BOAT is not a Swiss army knife, and that’s a good thing

Gartner has released its first-ever Magic Quadrant for Business Orchestration and Automation Technologies (BOAT). A milestone — but also food for discussion. Because while the market moves toward massive all-in-one platforms, we believe in something else entirely: the power of specialization.

The automation world had been waiting for this: Gartner’s overview assessing RPA, iPaaS, low-code, and BPA vendors on their “BOAT worthiness”; their ability to deliver enterprise-wide automation. But behind the glossy visual lies a blind spot.

What is BOAT again?

BOAT stands for Business Orchestration and Automation Technologies: software platforms that enable enterprise-wide automation through:

  • Process orchestration (the “O” in BOAT)
  • Integration via APIs (iPaaS)
  • Low-code application development (LCAP)
  • Task automation (RPA)
  • AI agents and document processing

Some vendors try to pack all these capabilities into one platform. In theory, that sounds ideal. In practice, it’s like a Swiss army knife: handy on the road, but not what you use to cut down a tree or build a house.

Image-Magic-Quadrant-BOAT

Gartner’s blind spot

What the Quadrant fails to show is that technology never operates in a vacuum. You can have the most impressive suite in the world, but if it doesn’t fit your business dynamics, it adds little value.

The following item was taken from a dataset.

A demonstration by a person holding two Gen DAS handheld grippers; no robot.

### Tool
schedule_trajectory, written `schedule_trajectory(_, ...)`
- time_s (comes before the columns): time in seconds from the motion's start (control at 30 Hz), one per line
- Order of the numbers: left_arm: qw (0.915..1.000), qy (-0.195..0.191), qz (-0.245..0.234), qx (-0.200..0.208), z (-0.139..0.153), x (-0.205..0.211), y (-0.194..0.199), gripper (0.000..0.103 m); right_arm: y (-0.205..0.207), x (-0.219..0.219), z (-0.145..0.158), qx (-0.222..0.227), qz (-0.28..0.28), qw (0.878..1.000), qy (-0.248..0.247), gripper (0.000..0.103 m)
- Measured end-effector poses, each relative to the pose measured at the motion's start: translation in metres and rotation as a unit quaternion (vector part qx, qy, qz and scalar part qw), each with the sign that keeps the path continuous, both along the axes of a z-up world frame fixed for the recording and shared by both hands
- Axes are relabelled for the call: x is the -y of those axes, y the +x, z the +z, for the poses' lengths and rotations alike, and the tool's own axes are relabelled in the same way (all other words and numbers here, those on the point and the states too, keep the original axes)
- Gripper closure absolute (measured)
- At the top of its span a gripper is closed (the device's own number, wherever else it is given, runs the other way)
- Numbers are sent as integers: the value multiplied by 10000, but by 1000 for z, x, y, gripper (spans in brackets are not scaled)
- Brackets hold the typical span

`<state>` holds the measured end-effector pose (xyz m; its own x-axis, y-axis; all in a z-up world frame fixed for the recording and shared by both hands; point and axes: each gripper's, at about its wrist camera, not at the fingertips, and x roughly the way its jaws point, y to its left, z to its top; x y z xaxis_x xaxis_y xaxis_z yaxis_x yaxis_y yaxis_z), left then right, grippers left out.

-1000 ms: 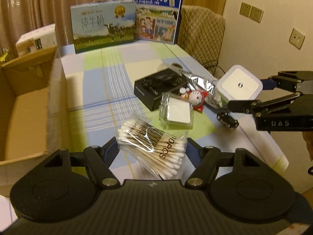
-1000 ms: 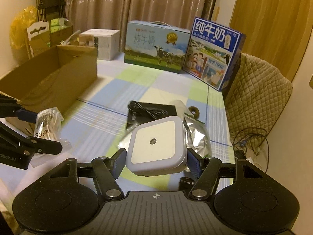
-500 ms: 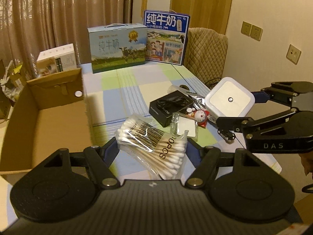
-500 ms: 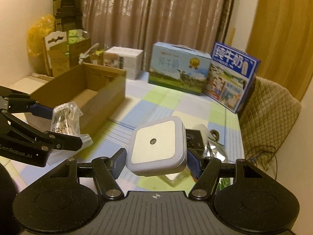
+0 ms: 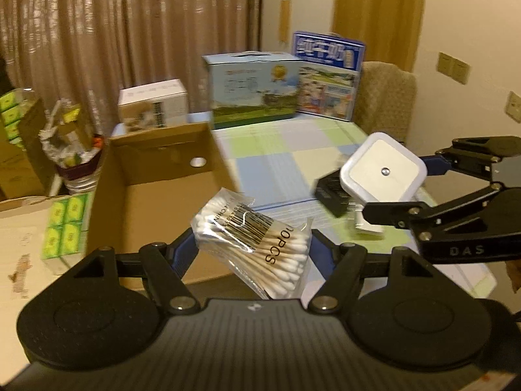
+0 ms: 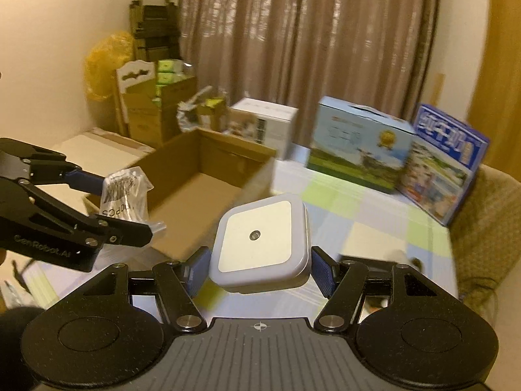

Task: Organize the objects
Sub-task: 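Carry the swab bag with the left tool while the right tool carries the night light to the cardboard box, then open the left tool over the box while the right tool drops the night light in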

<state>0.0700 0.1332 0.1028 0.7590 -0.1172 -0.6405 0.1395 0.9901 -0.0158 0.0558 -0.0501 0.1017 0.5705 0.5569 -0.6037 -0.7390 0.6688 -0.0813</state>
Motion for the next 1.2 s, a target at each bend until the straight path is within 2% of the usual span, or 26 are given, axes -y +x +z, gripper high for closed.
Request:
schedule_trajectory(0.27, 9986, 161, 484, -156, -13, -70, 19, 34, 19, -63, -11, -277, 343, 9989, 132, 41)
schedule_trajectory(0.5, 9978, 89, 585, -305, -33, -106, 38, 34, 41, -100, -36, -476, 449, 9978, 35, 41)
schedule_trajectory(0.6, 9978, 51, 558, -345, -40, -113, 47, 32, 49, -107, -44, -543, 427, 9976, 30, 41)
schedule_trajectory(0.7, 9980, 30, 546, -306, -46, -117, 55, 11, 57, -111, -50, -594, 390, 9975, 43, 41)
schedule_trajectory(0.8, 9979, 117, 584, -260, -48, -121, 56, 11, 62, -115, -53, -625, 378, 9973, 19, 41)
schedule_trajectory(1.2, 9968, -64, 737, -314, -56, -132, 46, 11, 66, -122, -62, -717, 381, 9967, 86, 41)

Gartner assesses vendors on completeness of vision and ability to execute, but misses a third — arguably the most important — dimension: fit to business.

Magic Quadrants provide market overview, not business context. Different platforms solve different problems — and which one solves your problem best, you won’t find in a chart. You need to know what you need and validate who truly delivers it.

 

Who are you, and what do you really need?

It starts with your organization’s DNA. Are you a bank with tightly regulated, auditable processes? Then you don’t need an AI playground — you need a solid orchestration platform.

Or are you a retailer with countless moving parts and constant change? Then an integration platform is your lifeline — connecting systems, data, and channels so you can adapt instead of react.

Even within one organization, needs differ by department. Customer service teams handle unstructured information that must flow seamlessly into structured processes. That’s where intelligent document processing and light orchestration shine — not a bloated enterprise suite trying to do it all.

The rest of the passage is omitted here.